◆ Exercise ◆
Each record is to be transcribed exactly.

◆ Available data ◆
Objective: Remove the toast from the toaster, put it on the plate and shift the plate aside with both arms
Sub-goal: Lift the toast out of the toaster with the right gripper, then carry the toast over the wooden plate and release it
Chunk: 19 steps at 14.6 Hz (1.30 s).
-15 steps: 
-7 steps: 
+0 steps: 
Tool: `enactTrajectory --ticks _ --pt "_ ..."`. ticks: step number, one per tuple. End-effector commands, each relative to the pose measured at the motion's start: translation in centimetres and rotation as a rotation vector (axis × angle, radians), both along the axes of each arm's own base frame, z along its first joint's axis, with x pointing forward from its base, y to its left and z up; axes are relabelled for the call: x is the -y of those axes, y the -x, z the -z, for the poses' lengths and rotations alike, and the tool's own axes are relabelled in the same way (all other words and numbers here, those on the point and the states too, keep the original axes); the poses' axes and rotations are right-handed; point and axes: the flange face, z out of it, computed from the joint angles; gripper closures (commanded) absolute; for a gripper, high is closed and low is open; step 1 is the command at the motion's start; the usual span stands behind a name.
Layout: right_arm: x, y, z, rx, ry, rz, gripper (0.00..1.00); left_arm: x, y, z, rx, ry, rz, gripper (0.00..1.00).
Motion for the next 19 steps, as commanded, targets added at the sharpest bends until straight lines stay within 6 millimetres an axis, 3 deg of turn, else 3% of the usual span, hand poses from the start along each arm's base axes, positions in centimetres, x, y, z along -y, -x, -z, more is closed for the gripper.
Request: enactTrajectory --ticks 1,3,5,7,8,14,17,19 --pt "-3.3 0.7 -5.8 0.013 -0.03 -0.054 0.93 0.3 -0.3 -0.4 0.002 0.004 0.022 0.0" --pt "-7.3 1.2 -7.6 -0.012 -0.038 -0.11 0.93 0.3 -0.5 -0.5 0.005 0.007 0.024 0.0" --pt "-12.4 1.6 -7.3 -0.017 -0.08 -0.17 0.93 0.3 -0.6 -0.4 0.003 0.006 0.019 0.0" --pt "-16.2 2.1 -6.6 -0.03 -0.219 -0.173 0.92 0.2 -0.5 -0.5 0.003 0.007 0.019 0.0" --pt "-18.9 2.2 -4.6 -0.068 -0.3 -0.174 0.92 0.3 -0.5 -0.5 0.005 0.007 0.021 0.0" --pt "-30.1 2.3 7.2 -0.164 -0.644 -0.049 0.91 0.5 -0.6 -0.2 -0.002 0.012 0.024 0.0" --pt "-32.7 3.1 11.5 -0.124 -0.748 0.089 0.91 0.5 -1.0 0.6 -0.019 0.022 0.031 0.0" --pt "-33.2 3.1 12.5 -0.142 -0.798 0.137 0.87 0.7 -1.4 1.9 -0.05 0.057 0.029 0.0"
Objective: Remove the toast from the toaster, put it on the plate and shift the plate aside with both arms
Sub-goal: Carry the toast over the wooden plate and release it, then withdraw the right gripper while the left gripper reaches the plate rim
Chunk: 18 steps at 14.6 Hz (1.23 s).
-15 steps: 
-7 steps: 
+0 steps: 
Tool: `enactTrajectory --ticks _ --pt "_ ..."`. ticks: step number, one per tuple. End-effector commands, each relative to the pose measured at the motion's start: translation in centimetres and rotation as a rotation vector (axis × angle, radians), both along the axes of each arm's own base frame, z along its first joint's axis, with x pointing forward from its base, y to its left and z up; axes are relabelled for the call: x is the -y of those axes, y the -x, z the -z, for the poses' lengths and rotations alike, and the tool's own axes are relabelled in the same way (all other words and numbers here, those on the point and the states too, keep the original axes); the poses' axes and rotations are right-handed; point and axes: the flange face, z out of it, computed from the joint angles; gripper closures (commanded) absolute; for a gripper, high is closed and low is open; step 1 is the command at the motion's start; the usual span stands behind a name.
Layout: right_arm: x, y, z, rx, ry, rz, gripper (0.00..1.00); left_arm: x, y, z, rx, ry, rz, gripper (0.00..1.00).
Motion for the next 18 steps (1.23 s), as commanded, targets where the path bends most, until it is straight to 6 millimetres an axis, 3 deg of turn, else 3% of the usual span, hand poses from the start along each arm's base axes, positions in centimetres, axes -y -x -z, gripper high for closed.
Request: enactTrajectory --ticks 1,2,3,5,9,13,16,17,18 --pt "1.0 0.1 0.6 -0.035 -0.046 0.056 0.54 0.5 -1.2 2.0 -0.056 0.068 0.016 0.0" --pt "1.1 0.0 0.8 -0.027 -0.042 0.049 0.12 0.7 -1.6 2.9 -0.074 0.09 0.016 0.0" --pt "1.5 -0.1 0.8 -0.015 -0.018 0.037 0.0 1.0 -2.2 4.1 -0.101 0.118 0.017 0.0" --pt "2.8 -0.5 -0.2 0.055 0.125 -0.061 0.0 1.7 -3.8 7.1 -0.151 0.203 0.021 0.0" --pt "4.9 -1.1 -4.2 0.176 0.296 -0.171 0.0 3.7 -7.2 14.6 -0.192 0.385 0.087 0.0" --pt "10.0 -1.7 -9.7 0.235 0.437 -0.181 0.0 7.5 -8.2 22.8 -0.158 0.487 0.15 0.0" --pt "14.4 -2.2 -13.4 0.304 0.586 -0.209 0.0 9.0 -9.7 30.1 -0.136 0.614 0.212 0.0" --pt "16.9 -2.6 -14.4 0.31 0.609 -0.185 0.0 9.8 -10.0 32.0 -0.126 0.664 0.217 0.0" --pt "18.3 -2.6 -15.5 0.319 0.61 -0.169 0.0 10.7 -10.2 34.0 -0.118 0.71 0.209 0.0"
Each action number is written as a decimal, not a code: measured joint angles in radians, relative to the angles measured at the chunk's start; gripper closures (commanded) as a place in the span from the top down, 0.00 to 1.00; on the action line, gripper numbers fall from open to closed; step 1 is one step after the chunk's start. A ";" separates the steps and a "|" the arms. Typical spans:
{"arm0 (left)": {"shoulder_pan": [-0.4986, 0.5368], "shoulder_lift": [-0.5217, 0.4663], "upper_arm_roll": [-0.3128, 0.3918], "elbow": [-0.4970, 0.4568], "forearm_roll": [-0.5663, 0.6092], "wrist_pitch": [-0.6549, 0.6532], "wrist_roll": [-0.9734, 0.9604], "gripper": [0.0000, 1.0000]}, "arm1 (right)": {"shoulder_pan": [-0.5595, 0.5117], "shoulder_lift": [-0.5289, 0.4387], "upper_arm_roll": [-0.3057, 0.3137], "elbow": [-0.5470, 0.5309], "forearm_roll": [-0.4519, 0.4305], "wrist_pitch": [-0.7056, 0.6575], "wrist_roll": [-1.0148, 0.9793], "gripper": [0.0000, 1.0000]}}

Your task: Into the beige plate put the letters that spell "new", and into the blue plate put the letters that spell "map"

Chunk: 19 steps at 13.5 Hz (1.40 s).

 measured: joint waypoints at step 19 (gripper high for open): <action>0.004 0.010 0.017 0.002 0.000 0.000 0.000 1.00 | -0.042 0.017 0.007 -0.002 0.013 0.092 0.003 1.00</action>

◆ Exercise answer ◆
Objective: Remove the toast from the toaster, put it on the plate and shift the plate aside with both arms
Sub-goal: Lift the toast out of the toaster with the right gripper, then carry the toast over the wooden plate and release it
Chunk: 19 steps at 14.6 Hz (1.30 s).
-15 steps: 
-7 steps: 
+0 steps: 
Tool: `enactTrajectory --ticks _ --pt "_ ..."`. ticks: step number, one per tuple. End-effector commands, each relative to the pose measured at the motion's start: translation in centimetres and rotation as a rotation vector (axis × angle, radians), both along the axes of each arm's own base frame, z along its first joint's axis, with x pointing forward from its base, y to its left and z up; axes are relabelled for the call: x is the -y of those axes, y the -x, z the -z, for the poses' lengths and rotations alike, and the tool's own axes are relabelled in the same way (all other words and numbers here, those on the point and the states too, keep the original axes); the poses' axes and rotations are right-handed; point and axes: the flange face, z out of it, computed from the joint angles; gripper closures (commanded) absolute; for a gripper, high is closed and low is open; step 1 is the command at the motion's start; the usual span stands behind a name.
Layout: right_arm: x, y, z, rx, ry, rz, gripper (0.00..1.00); left_arm: x, y, z, rx, ry, rz, gripper (0.00..1.00).
Motion for the next 19 steps, as commanded, targets added at the sharpest bends until straight lines stay within 6 millimetres an axis, 3 deg of turn, else 3% of the usual span, hand poses from the start along each arm's base axes, positions in centimetres, x, y, z along -y, -x, -z, more is closed for the gripper.
Request: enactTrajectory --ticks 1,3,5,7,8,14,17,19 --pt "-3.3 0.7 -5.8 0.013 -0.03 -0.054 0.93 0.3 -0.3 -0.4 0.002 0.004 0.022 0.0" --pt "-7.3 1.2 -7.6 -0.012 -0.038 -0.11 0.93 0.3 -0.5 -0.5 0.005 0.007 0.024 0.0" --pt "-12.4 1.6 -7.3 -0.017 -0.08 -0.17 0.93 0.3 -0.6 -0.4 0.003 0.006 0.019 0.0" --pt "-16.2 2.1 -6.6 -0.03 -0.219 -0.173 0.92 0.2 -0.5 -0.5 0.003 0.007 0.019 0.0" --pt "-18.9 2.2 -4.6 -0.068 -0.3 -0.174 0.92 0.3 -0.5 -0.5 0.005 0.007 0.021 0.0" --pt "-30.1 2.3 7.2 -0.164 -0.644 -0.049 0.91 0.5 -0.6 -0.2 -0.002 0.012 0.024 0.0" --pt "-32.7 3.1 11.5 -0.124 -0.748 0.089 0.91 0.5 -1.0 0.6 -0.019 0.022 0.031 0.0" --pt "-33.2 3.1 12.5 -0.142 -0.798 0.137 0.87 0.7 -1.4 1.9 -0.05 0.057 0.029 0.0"
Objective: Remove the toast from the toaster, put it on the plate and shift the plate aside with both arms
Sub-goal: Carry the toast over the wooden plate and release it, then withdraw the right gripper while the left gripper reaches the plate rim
Chunk: 18 steps at 14.6 Hz (1.23 s).
-15 steps: 
-7 steps: 
+0 steps: 
Tool: `enactTrajectory --ticks _ --pt "_ ..."`. ticks: step number, one per tuple. End-effector commands, each relative to the pose measured at the motion's start: translation in centimetres and rotation as a rotation vector (axis × angle, radians), both along the axes of each arm's own base frame, z along its first joint's axis, with x pointing forward from its base, y to its left and z up; axes are relabelled for the call: x is the -y of those axes, y the -x, z the -z, for the poses' lengths and rotations alike, and the tool's own axes are relabelled in the same way (all other words and numbers here, those on the point and the states too, keep the original axes); the poses' axes and rotations are right-handed; point and axes: the flange face, z out of it, computed from the joint angles; gripper closures (commanded) absolute; for a gripper, high is closed and low is open; step 1 is the command at the motion's start; the usual span stands behind a name.
Layout: right_arm: x, y, z, rx, ry, rz, gripper (0.00..1.00); left_arm: x, y, z, rx, ry, rz, gripper (0.00..1.00).
Motion for the next 18 steps (1.23 s), as commanded, targets where the path bends most, until it is straight to 6 millimetres an axis, 3 deg of turn, else 3% of the usual span, hand poses from the start along each arm's base axes, positions in centimetres, axes -y -x -z, gripper high for closed.
Request: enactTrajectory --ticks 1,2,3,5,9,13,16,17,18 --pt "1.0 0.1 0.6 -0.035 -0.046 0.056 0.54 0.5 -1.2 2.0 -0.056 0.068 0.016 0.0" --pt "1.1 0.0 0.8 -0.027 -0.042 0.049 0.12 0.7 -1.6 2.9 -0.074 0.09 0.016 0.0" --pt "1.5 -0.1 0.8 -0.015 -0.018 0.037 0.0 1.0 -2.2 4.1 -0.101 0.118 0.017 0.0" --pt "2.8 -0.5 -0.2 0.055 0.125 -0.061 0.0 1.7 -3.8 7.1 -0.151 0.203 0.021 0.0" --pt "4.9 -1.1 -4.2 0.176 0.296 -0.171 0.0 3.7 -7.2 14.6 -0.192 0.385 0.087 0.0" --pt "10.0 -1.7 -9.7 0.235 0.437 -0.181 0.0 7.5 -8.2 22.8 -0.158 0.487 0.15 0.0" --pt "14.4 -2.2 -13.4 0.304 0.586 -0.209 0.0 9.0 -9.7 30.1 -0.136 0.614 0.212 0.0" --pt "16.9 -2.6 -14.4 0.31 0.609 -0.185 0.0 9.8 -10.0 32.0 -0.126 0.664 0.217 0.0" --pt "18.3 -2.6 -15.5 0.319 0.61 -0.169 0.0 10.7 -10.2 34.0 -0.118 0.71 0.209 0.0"
Each action number is written as a decimal, not a code: measured joint angles in radians, relative to the angles measured at the chunk's start; gripper closures (commanded) as a place in the span from the top down, 0.00 to 1.00; on the action line, gripper numbers fall from open to closed; step 1 is one step after the chunk's start. A ";" separates the steps and a "|" the arms. Typical spans:
{"arm0 (left)": {"shoulder_pan": [-0.4986, 0.5368], "shoulder_lift": [-0.5217, 0.4663], "upper_arm_roll": [-0.3128, 0.3918], "elbow": [-0.4970, 0.4568], "forearm_roll": [-0.5663, 0.6092], "wrist_pitch": [-0.6549, 0.6532], "wrist_roll": [-0.9734, 0.9604], "gripper": [0.0000, 1.0000]}, "arm1 (right)": {"shoulder_pan": [-0.5595, 0.5117], "shoulder_lift": [-0.5289, 0.4387], "upper_arm_roll": [-0.3057, 0.3137], "elbow": [-0.5470, 0.5309], "forearm_roll": [-0.4519, 0.4305], "wrist_pitch": [-0.7056, 0.6575], "wrist_roll": [-1.0148, 0.9793], "gripper": [0.0000, 1.0000]}}

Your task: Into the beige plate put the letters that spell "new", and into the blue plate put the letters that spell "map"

Chunk: 19 steps at 13.5 Hz (1.40 s).

 measured: joint waypoints at step 19 (gripper high for open): <action>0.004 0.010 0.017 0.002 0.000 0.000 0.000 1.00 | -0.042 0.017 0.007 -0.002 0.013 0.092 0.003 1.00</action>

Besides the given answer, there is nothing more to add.